Brief
Search the data for the word "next" and copy every line that contains it.

Material shown
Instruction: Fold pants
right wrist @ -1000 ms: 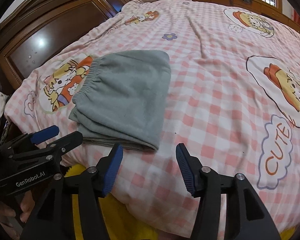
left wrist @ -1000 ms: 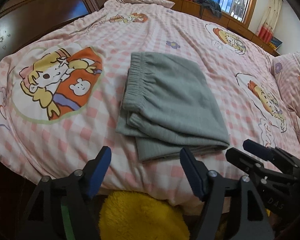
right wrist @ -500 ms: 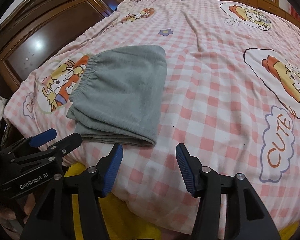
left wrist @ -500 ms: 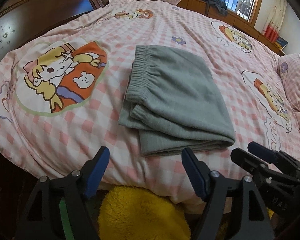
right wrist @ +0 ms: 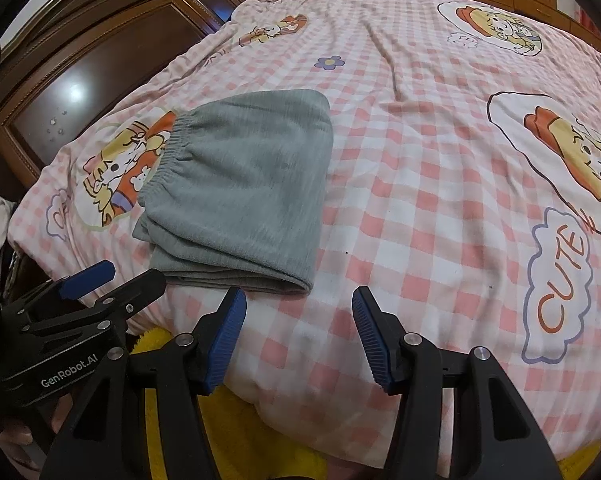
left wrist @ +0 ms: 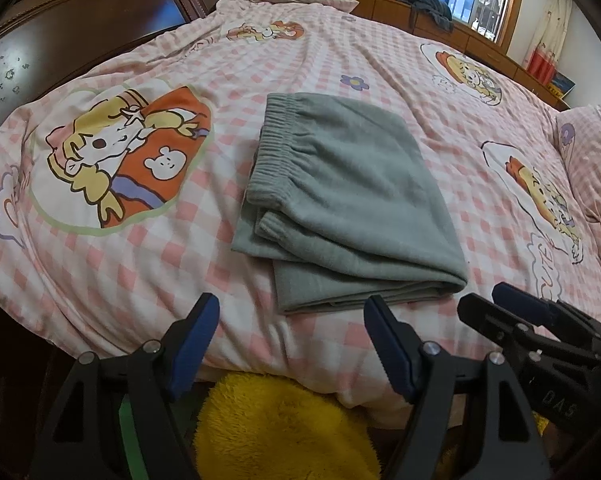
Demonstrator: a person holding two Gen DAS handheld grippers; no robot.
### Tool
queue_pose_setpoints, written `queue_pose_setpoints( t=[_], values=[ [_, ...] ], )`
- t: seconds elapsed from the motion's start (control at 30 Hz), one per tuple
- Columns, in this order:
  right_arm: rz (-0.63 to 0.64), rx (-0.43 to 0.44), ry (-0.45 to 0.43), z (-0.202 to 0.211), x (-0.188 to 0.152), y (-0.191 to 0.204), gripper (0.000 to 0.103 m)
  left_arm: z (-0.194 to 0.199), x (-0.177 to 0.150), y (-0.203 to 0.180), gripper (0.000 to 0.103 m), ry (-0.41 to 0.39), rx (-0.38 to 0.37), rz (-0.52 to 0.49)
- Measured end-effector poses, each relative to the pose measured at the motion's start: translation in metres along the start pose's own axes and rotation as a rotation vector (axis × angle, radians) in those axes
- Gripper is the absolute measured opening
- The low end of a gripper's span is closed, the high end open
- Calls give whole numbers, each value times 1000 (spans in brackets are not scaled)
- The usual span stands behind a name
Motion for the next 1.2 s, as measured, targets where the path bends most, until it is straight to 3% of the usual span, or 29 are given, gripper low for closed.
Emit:
queue_pose_setpoints(
  t=[1.2],
  values=[
    [-6,6,-2,0,1,1,56,-5,-1,-2,78,13,6,-8]
  ],
)
Point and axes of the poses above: each gripper's, at about its wrist camera, not at the fingertips, and z roughly against the way its jaws point, y to its left, x to its top, the point moved 2 cm from there along -z, roughly the way its jaws point, and after that the axes turned 4 degrees about -z, right-handed, at the moved point
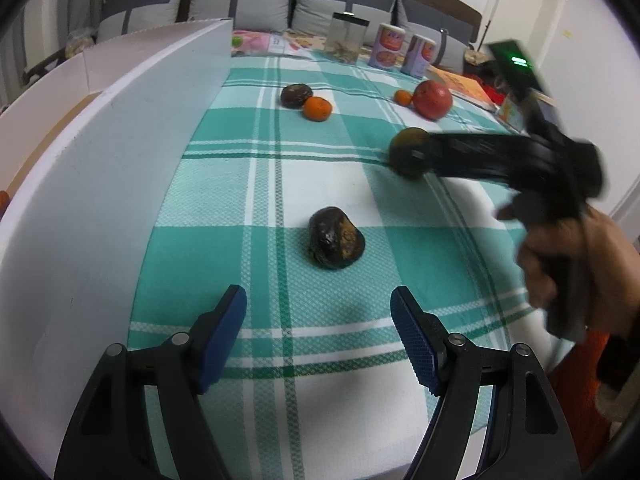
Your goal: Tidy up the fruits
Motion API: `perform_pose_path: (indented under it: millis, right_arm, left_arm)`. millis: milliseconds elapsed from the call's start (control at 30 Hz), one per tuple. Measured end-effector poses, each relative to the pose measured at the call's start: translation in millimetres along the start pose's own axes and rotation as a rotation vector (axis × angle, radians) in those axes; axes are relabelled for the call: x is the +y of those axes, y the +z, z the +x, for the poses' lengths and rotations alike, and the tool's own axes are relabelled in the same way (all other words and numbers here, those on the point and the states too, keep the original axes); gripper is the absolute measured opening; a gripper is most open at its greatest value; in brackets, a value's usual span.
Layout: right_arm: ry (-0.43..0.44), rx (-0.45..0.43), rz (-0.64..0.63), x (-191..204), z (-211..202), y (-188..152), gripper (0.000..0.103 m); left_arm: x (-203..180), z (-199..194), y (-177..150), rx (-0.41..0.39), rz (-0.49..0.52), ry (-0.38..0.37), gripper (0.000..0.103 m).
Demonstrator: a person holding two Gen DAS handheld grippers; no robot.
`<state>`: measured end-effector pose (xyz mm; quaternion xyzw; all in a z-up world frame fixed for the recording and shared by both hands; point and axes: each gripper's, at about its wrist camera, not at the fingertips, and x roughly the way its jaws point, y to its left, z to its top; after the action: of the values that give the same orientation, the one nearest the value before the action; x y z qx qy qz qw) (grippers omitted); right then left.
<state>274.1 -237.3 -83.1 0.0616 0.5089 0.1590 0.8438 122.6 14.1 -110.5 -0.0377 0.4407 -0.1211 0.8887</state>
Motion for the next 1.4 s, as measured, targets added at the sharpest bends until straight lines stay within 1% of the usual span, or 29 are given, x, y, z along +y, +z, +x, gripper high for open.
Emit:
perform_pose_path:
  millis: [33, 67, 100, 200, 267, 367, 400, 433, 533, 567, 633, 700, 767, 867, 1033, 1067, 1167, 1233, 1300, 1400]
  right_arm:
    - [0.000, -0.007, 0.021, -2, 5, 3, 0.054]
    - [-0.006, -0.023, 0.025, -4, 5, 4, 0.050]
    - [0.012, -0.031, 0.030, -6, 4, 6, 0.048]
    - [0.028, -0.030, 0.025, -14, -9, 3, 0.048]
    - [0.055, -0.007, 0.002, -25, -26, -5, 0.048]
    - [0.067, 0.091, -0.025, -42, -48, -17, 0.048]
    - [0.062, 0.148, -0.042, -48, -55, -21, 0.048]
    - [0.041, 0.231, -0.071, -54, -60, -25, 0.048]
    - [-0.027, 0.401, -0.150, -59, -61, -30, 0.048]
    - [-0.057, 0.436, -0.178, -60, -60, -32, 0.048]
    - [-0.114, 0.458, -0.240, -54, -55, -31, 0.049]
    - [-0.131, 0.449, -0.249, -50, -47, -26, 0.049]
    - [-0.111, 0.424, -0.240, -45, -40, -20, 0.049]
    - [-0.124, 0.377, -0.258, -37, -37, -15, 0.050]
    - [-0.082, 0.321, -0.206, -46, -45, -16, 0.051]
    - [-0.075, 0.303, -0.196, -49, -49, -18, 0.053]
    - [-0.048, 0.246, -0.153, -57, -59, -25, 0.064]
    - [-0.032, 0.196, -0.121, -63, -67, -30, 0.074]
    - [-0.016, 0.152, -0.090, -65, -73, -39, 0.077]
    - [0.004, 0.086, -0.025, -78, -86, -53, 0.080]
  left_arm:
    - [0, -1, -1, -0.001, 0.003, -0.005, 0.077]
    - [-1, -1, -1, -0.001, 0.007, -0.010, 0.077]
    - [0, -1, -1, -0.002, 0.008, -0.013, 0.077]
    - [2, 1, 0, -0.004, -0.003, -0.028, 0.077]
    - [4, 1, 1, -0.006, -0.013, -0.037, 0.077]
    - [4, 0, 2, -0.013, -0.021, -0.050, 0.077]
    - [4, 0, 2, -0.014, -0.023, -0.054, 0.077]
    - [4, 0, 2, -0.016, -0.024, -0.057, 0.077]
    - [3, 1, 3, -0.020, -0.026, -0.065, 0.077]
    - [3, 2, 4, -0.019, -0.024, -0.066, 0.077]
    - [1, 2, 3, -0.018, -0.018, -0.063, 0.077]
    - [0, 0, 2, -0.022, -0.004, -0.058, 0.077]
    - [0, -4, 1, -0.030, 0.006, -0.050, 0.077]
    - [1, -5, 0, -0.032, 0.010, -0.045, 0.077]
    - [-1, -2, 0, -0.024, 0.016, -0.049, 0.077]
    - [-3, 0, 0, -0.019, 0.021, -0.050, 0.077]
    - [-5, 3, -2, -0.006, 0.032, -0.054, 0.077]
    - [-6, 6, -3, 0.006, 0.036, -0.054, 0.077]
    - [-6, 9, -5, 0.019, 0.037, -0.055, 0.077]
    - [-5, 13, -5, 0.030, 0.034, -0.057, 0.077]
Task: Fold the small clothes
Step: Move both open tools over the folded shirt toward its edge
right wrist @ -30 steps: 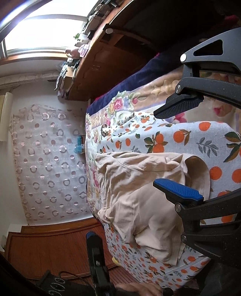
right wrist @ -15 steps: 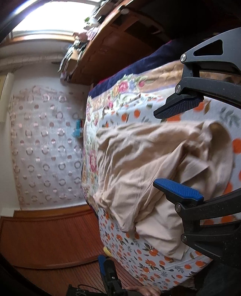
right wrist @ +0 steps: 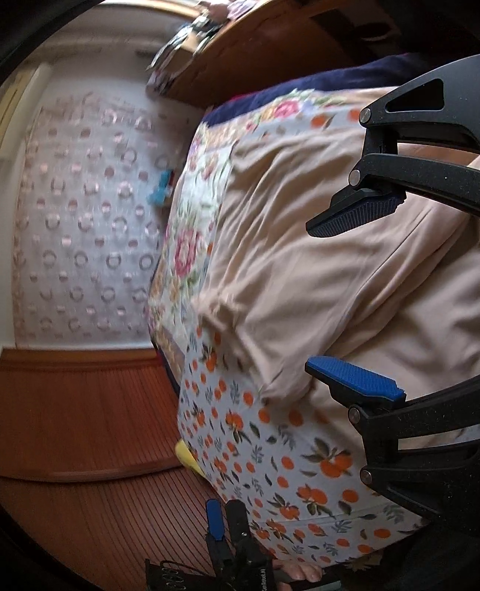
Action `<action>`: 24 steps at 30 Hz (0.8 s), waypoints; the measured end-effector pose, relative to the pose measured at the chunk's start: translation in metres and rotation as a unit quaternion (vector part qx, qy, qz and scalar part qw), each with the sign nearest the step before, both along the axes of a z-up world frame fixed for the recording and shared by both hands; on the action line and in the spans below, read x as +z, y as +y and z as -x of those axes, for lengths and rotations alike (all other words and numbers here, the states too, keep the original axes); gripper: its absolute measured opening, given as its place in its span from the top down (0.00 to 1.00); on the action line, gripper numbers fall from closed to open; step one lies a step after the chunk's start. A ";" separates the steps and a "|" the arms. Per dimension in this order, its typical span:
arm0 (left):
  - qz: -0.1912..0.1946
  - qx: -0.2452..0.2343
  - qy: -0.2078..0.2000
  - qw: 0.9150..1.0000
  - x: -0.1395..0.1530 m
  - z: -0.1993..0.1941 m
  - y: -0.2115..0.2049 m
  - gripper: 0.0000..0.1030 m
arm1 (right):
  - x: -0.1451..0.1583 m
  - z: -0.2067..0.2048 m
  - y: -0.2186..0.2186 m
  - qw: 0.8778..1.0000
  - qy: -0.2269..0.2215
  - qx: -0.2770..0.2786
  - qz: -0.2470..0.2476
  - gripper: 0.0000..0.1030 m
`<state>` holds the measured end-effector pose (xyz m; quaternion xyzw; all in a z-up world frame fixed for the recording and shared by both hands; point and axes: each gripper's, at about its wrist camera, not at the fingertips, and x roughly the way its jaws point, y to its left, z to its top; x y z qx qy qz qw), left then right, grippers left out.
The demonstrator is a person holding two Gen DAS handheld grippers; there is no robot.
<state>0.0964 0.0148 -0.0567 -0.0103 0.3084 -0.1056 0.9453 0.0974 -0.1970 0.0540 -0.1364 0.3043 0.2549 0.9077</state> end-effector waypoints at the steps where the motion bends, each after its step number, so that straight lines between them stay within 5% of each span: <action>1: 0.000 0.003 0.001 1.000 -0.002 0.000 0.002 0.27 | -0.001 -0.005 0.007 1.000 0.004 0.009 0.003 0.33; 13: 0.006 0.011 0.011 1.000 -0.017 -0.001 0.016 0.27 | -0.024 -0.046 0.063 0.994 0.068 0.082 0.039 0.33; 24: 0.012 0.007 0.013 1.000 -0.021 0.001 0.015 0.27 | -0.030 -0.059 0.095 0.987 0.066 0.102 0.101 0.33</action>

Output
Motion for the next 1.2 s, as measured, targets where the path bends most, until it is straight to 3% of the usual span, or 29 are given, gripper low for closed.
Motion for the next 1.4 s, as measured, targets added at the sharpest bends until straight lines stay within 1% of the usual span, or 29 are given, x, y, z along +y, +z, +x, gripper high for open.

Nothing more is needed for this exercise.